The most common factorisation methods make use of this kind of matrices. This is why we will first introduce the idea of a trapezoidal and triangular matrix and then discuss the corresponding factorisation methods and their applications.

3.6.1. Trapezoidal and Triangular Matrices#

At this point one probably figured out that when we find an echelon form for an \(m\times n\) matrix, that echelon form is actually a trapezoidal matrix. However, to talk about trapezoidal matrices, first we need to revisit the concept of “main diagonal” of a matrix introduced in Definition 3.2.7. We will extend this concept to non-square matrices.

Definition 3.6.1 (Main diagonal of a matrix)

For an \(m\times n\) matrix \(A\), we call the elements \(a_{ii}\) the diagonal elements of \(A\). The (ordered) set of the diagonal elements is called the main diagonal of \(A\).

Now we are ready to define the objects that we will use during this section.

Definition 3.6.2 (Trapezoidal and Triangular Matrices)

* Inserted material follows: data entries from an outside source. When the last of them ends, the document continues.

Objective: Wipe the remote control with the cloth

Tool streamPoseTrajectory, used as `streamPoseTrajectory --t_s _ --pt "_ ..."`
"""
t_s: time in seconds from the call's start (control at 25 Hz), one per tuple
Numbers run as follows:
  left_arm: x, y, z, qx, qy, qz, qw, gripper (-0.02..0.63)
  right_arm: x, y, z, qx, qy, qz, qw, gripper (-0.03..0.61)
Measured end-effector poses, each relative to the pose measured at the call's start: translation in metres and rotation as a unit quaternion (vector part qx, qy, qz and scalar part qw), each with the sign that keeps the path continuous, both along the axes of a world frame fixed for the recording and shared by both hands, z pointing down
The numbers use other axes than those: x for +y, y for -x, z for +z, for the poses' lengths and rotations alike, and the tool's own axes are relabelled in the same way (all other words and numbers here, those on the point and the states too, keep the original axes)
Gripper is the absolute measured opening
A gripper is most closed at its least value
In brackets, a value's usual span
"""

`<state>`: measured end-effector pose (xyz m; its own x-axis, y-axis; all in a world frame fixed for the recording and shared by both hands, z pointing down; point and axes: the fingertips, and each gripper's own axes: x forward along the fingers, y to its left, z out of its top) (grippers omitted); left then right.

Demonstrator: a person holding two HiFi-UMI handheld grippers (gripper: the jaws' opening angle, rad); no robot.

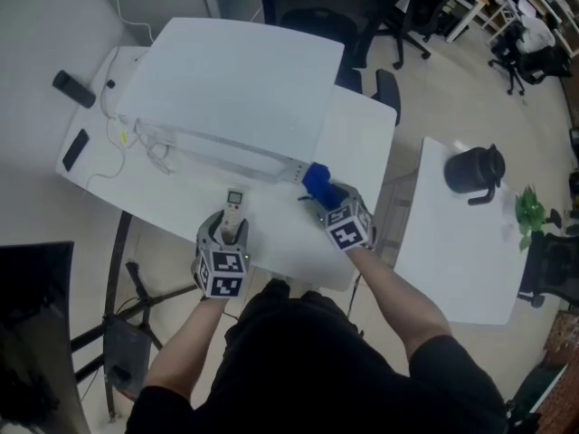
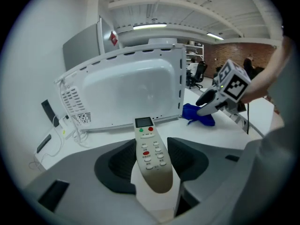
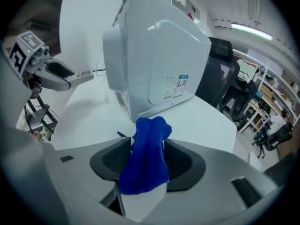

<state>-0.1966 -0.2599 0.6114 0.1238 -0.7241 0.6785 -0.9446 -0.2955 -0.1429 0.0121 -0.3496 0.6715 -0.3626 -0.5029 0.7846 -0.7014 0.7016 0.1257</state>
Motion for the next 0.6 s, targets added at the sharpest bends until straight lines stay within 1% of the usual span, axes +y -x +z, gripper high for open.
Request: streamPoseTrajectory --t_s 0.16,0.28,0.32,0.36,0.44,0.52,0.6 --pt "0.008 -0.027 -0.012 -0.03 -0.016 0.058 0.9977 0.219 -0.011 0.008 0.009 0.02 0.005 -0.015 1.0 0.239" --pt "0.01 -0.042 -0.018 -0.047 -0.023 0.092 0.9944 0.218 -0.01 0.008 0.026 0.016 0.027 -0.016 0.999 0.238" --pt "0.011 -0.046 -0.019 -0.051 -0.025 0.101 0.9933 0.218 -0.009 0.007 0.028 0.014 0.031 -0.014 0.999 0.23" --pt "0.011 -0.05 -0.02 -0.055 -0.026 0.109 0.9922 0.218 -0.009 0.006 0.027 0.013 0.032 -0.012 0.999 0.19" --pt "0.011 -0.055 -0.024 -0.06 -0.03 0.121 0.9904 0.218 -0.007 0.004 0.02 0.008 0.031 -0.008 0.999 0.152" --pt "0.012 -0.06 -0.029 -0.064 -0.036 0.129 0.989 0.218 -0.001 0.001 0.007 -0.008 0.029 -0.005 1.0 0.141" --pt "0.013 -0.064 -0.033 -0.067 -0.04 0.134 0.988 0.218 0.009 -0.002 -0.014 -0.035 0.017 -0.006 0.999 0.138"
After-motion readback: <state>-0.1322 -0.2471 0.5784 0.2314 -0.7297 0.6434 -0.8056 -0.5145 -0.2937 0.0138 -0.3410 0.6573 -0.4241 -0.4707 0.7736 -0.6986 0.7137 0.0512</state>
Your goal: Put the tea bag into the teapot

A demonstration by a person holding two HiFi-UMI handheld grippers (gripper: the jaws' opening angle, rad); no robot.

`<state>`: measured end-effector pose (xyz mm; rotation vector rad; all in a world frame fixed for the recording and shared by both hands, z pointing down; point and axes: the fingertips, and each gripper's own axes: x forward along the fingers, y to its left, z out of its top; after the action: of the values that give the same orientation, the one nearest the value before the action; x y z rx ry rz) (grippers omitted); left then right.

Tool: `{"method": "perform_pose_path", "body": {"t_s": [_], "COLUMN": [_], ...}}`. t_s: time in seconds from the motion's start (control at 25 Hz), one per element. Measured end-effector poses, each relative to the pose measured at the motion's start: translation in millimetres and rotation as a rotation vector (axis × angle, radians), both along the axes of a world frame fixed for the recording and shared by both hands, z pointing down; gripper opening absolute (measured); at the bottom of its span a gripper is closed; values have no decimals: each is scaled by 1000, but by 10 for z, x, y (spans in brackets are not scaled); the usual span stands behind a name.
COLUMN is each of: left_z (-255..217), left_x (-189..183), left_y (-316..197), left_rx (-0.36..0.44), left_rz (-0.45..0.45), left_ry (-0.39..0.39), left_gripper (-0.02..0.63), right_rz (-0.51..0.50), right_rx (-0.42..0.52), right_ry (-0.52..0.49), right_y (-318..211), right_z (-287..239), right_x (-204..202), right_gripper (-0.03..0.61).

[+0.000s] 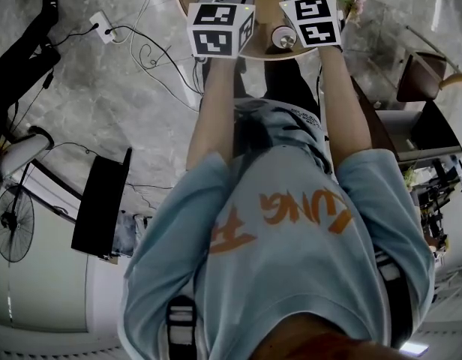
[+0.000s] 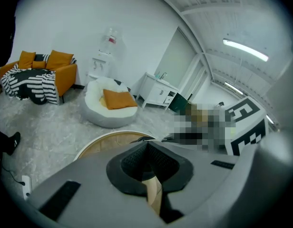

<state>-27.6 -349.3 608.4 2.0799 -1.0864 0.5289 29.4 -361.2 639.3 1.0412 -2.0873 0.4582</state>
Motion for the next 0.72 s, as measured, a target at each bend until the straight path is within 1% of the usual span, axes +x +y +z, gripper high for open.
{"method": "perform_pose_path", "body": {"t_s": [0.2,0.36,0.48,0.72], "left_z": [27,98,154,205], "left_x": [-98,-168,-200,-195], "left_y": [8,6,-24,-26], "left_rx": [-16,-34,-50,-59], "left_rz": [-23,-45,-69,-63], "left_ry": [8,9,13,13], "left_gripper": [25,25,25,25], "right_rz": [3,38,46,55], "right_rx": [-16,-28,-35,-50], "right_ry": [15,10,10,10], "right_y": [-32,-75,-102,-104], "right_z": [105,169,222,315], "right_x": [-6,45,62,31], "right_gripper": [14,14,14,15]}}
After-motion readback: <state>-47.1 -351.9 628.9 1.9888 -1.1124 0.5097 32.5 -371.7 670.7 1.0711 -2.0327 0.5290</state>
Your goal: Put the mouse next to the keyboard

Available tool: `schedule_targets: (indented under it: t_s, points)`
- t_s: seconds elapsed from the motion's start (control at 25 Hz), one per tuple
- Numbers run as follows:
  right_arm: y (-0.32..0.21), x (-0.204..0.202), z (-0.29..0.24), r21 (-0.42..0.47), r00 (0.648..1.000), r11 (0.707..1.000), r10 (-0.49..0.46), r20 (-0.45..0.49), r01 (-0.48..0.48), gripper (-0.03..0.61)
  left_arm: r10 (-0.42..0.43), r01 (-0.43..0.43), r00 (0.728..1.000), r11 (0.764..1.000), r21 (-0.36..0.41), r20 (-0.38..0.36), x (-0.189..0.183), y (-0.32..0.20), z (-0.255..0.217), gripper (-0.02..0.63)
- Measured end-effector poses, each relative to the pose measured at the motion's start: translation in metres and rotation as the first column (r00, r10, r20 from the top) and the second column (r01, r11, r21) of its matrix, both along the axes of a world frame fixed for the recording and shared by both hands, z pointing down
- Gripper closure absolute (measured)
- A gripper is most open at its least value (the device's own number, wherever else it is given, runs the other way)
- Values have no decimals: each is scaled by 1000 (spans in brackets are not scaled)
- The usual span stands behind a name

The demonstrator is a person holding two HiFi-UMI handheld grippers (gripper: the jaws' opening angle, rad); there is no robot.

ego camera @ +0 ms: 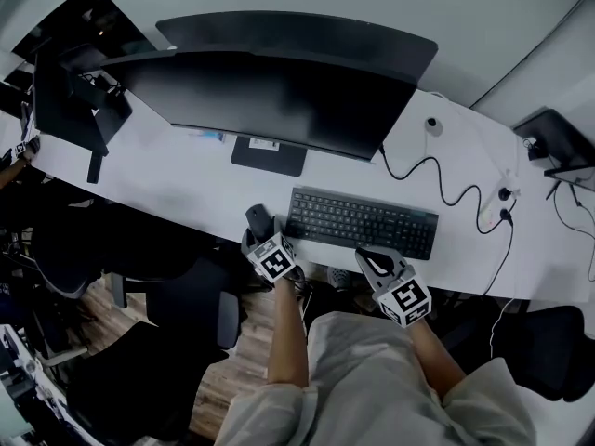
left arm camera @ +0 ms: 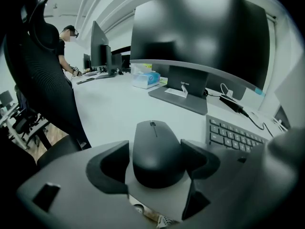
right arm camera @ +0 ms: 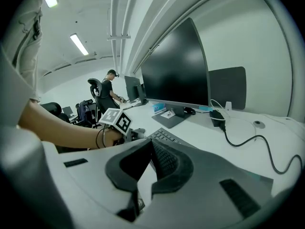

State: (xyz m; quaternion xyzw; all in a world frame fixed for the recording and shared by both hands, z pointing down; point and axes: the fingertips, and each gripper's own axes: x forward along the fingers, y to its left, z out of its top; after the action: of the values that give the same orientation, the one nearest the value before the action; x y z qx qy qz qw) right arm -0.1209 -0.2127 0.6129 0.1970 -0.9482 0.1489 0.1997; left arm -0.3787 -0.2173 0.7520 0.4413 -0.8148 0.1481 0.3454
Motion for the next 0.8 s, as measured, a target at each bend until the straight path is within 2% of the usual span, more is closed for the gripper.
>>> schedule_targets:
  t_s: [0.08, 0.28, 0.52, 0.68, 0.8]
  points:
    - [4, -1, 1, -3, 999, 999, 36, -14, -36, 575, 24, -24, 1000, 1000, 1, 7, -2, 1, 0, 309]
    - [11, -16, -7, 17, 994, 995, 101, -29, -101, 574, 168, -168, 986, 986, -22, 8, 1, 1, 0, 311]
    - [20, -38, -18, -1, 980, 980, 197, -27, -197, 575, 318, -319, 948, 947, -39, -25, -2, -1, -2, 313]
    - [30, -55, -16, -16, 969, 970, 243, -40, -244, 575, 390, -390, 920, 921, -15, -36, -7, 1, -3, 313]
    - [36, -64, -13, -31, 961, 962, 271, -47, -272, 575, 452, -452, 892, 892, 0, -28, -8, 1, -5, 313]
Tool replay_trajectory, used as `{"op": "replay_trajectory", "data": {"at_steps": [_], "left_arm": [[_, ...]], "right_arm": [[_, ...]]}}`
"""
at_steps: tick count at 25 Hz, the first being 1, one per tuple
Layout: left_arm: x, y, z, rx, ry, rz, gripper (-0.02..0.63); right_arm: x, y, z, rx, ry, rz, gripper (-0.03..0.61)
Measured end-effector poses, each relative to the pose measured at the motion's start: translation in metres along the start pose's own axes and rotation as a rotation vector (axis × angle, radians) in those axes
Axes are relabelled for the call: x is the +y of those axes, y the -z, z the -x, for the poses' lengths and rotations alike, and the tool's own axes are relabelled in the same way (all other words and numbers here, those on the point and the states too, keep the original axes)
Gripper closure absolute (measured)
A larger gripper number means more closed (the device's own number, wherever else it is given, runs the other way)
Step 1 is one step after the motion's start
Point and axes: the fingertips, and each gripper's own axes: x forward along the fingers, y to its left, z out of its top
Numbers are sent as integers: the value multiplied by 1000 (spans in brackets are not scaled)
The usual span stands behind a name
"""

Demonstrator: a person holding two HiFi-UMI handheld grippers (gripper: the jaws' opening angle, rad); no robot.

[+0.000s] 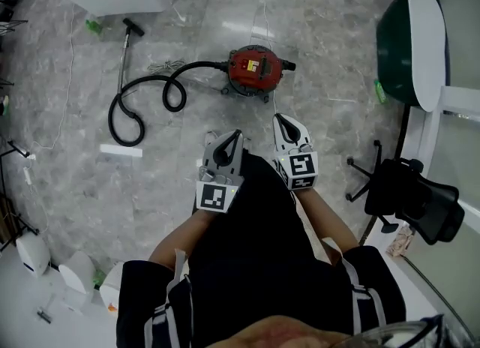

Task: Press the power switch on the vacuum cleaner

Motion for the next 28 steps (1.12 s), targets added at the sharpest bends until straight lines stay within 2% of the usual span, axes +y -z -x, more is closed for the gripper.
{"op": "replay_trajectory", "data": {"at_steps": [6, 10, 16, 21, 25, 26, 28], "left_arm": [[27, 0, 5, -19, -52, 37, 595], [43, 11, 0, -30, -45, 45, 595], [52, 30, -1, -21, -13, 84, 595], [53, 48, -14, 17, -18, 118, 595], [60, 61, -27, 21, -55, 158, 595], [59, 61, -29, 15, -60, 157, 595], [49, 62, -37, 11, -39, 99, 595]], "right_arm": [[12, -1, -44, 72, -37, 105, 563], [24, 3, -66, 108, -54, 68, 563], [31, 17, -89, 150, -40, 93, 563], [27, 40, -114, 168, -43, 76, 563], [17, 62, -140, 178, -51, 39, 563], [14, 64, -145, 178, -59, 44, 563], [1, 70, -154, 187, -71, 70, 563]]}}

  • We say that an \(m\times n\) matrix \(U\) is an upper trapezoidal matrix if all the entries below the main diagonal are zero. In other words, an upper trapezoidal matrix that has the form

    \[\begin{split} U= \begin{bmatrix} \blacksquare & \ast & \cdots & \cdots & \ast & \cdots & \cdots & \ast \\ 0 & \blacksquare & \ddots & &\vdots & & &\vdots \\ \vdots & \ddots & \ddots & \ddots & \vdots & & & \vdots\\ 0 & \cdots & 0 & \blacksquare & \ast & \cdots & \cdots & \ast \end{bmatrix} \quad \text{for }\,\, m<n, \end{split}\]
    \[\begin{split} U= \begin{bmatrix} \blacksquare & \ast & \cdots & \ast \\ 0 & \blacksquare & \ddots &\vdots \\ \vdots & \ddots & \ddots & \ast\\ 0 & \cdots & 0 & \blacksquare \\ 0 & \cdots & \cdots & 0 \\ \vdots & & & \vdots \\ \vdots & & & \vdots \\ 0 & \cdots & \cdots & 0 \\ \end{bmatrix} \quad \text{for }\,\, m>n, \end{split}\]

    where the \(\blacksquare\) represent any real number in the main diagonal, and the \(\ast\) represent any real number above the main diagonal. If the matrix is a square matrix, then it is an upper triangular matrix.

  • We say that an \(m\times n\) matrix \(L\) is a lower trapezoidal matrix if all the entries above the main diagonal are zero. I.e., a lower trapezoidal matrix that has the form

    \[\begin{split} L= \begin{bmatrix} \blacksquare & 0 & \cdots & \cdots & 0 & \cdots & \cdots &0\\ \ast & \blacksquare & \ddots & &\vdots & & & \vdots\\ \vdots & \ddots & \ddots & \ddots & \vdots & & & \vdots \\ \ast & \cdots & \ast & \blacksquare & 0 & \cdots & \cdots & 0 \end{bmatrix} \quad \text{for }\,\, m<n, \end{split}\]
    \[\begin{split} L= \begin{bmatrix} \blacksquare & 0 & \cdots & 0 \\ \ast & \blacksquare & \ddots &\vdots \\ \vdots & \ddots & \ddots & 0\\ \ast & \cdots & \ast & \blacksquare \\ \ast & \cdots & \cdots & \ast \\ \vdots & & & \vdots \\ \vdots & & & \vdots \\ \ast & \cdots & \cdots & \ast \\ \end{bmatrix} \quad \text{for }\,\, m>n, \end{split}\]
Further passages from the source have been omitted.